Drug Houses of Australia
- Type: Public company (1936–1970);; Subsidiary (since 2006);
- Industry: Pharmaceutical manufacture
- Predecessors: Felton Grimwade & Co; A. M. Bickford & Sons; anor;
- Founded: 1936; 90 years ago in Australia
- Founders: Norton Grimwade; Russell Grimwade; Harold Grimwade; anor;
- Fate: Takeover; subsequent trade sale
- Successor: Slater Walker (1970)
- Parent: Strides Arcolab (since 2006)

= Drug Houses of Australia =

Drug Houses of Australia was an Australian public company established in 1936 as an amalgamation of seven Australian pharmaceutical companies, including Felton Grimwade & Co and A. M. Bickford & Sons. In 1970, DHA was taken over by the British bank Slater Walker.

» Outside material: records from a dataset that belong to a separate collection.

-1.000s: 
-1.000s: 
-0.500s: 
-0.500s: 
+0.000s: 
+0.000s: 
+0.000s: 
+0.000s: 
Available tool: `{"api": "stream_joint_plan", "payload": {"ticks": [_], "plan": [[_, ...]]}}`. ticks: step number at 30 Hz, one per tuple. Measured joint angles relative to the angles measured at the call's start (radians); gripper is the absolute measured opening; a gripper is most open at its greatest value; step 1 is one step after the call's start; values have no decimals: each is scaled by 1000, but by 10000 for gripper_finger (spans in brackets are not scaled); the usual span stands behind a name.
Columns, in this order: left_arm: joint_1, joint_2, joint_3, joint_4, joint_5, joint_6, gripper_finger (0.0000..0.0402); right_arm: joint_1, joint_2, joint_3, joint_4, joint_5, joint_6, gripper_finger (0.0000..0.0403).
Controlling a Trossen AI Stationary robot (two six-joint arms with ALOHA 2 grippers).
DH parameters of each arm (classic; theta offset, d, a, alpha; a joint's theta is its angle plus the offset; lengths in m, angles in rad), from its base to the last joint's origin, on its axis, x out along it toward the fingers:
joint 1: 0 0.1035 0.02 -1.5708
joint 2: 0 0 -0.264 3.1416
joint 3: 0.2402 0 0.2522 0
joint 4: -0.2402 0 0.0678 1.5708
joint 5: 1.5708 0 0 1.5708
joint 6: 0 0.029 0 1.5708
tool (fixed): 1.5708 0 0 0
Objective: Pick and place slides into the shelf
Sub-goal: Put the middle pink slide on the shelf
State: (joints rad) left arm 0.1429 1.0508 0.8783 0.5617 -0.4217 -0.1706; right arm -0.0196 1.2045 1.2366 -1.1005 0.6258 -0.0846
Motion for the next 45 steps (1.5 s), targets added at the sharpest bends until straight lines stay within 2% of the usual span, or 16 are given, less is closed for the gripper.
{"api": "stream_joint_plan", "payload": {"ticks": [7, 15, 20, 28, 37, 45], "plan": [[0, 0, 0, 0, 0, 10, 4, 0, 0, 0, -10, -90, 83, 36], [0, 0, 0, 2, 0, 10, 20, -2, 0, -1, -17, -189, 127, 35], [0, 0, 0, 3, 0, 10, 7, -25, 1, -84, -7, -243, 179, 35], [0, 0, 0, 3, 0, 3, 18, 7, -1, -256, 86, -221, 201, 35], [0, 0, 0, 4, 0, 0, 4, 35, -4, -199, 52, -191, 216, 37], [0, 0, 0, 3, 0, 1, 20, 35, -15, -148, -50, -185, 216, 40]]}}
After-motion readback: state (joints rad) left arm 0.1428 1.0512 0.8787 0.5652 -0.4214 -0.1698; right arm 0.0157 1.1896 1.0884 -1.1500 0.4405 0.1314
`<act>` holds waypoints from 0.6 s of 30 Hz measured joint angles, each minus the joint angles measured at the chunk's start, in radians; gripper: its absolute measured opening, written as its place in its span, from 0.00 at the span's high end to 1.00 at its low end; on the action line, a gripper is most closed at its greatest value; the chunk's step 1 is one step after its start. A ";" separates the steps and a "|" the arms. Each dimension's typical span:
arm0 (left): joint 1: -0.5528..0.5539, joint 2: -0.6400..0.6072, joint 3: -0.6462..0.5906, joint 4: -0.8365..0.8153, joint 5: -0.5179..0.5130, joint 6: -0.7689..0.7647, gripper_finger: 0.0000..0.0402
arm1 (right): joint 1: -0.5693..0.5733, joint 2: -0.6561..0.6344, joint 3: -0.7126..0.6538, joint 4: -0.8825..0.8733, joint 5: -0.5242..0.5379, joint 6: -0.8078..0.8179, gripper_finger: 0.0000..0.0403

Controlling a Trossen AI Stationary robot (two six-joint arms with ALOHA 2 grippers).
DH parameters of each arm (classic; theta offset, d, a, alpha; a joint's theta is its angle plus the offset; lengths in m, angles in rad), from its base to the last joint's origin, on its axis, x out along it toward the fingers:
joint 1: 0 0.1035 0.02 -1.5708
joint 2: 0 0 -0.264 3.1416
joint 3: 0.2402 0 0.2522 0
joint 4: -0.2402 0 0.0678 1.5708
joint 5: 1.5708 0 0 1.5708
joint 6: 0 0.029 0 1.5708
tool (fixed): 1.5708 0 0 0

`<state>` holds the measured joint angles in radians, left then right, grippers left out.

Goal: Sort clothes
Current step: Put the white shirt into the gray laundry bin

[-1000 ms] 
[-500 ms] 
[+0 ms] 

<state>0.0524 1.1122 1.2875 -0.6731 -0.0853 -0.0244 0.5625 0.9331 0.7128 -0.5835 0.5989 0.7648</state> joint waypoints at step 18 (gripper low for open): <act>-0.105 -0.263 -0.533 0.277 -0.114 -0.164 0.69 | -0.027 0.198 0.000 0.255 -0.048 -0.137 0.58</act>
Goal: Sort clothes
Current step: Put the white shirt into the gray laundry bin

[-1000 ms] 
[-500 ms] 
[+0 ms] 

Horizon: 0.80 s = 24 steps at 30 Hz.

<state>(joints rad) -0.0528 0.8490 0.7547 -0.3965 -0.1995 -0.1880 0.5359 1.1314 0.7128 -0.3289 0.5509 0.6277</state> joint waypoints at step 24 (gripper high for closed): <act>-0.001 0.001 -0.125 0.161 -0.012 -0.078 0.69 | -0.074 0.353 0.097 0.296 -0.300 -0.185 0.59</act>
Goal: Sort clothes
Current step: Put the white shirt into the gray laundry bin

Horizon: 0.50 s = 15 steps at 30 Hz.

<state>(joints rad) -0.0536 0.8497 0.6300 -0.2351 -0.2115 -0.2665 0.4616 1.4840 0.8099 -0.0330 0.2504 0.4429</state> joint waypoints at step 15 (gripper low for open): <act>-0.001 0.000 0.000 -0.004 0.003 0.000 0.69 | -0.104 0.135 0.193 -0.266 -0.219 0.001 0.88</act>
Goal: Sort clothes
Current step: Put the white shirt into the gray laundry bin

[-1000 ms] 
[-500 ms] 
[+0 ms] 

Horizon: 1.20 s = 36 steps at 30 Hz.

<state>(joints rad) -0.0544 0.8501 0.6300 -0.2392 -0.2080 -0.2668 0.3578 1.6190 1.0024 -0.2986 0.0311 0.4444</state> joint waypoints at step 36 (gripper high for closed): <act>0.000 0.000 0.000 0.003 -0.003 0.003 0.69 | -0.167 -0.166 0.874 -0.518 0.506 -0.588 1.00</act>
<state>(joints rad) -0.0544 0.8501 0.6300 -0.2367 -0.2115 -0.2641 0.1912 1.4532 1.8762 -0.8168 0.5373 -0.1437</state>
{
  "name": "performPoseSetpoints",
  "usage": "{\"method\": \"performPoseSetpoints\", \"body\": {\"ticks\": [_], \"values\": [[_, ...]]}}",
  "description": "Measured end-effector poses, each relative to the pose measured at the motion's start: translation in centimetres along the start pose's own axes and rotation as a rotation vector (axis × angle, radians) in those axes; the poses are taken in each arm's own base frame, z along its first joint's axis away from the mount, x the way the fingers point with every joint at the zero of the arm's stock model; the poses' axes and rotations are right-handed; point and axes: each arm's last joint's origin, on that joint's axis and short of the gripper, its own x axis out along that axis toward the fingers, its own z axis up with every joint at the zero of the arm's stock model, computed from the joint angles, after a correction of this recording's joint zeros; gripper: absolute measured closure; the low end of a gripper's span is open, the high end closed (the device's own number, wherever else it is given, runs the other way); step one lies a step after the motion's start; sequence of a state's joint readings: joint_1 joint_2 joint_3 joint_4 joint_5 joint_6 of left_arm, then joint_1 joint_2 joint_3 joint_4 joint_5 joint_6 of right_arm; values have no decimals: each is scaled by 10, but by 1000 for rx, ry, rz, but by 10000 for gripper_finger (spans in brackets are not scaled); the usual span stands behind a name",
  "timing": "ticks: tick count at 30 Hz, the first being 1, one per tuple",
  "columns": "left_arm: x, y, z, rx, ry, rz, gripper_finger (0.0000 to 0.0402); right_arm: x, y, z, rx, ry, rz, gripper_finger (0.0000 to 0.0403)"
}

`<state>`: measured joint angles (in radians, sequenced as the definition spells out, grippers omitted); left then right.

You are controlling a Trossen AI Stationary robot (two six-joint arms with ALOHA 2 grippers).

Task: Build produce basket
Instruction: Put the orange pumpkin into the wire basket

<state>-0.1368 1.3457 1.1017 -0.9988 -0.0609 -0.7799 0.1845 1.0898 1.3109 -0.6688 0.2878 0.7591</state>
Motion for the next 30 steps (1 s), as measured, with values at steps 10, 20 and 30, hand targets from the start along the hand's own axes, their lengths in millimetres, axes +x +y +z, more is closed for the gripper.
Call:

In September 2006, the Australian company was sold to Strides Arcolab through a share purchase agreement with Haw Par Healthcare Limited, Singapore, for approximately SGD$19.7 million. Drug Houses of Australia (Asia) Pte Ltd is now a leading manufacturer of generic pharmaceutics and Chinese proprietary medicine (CPM) based in Jurong, Singapore; and is a subsidiary of Strides Arcolab that is listed on both the Bombay and National stock exchanges in India.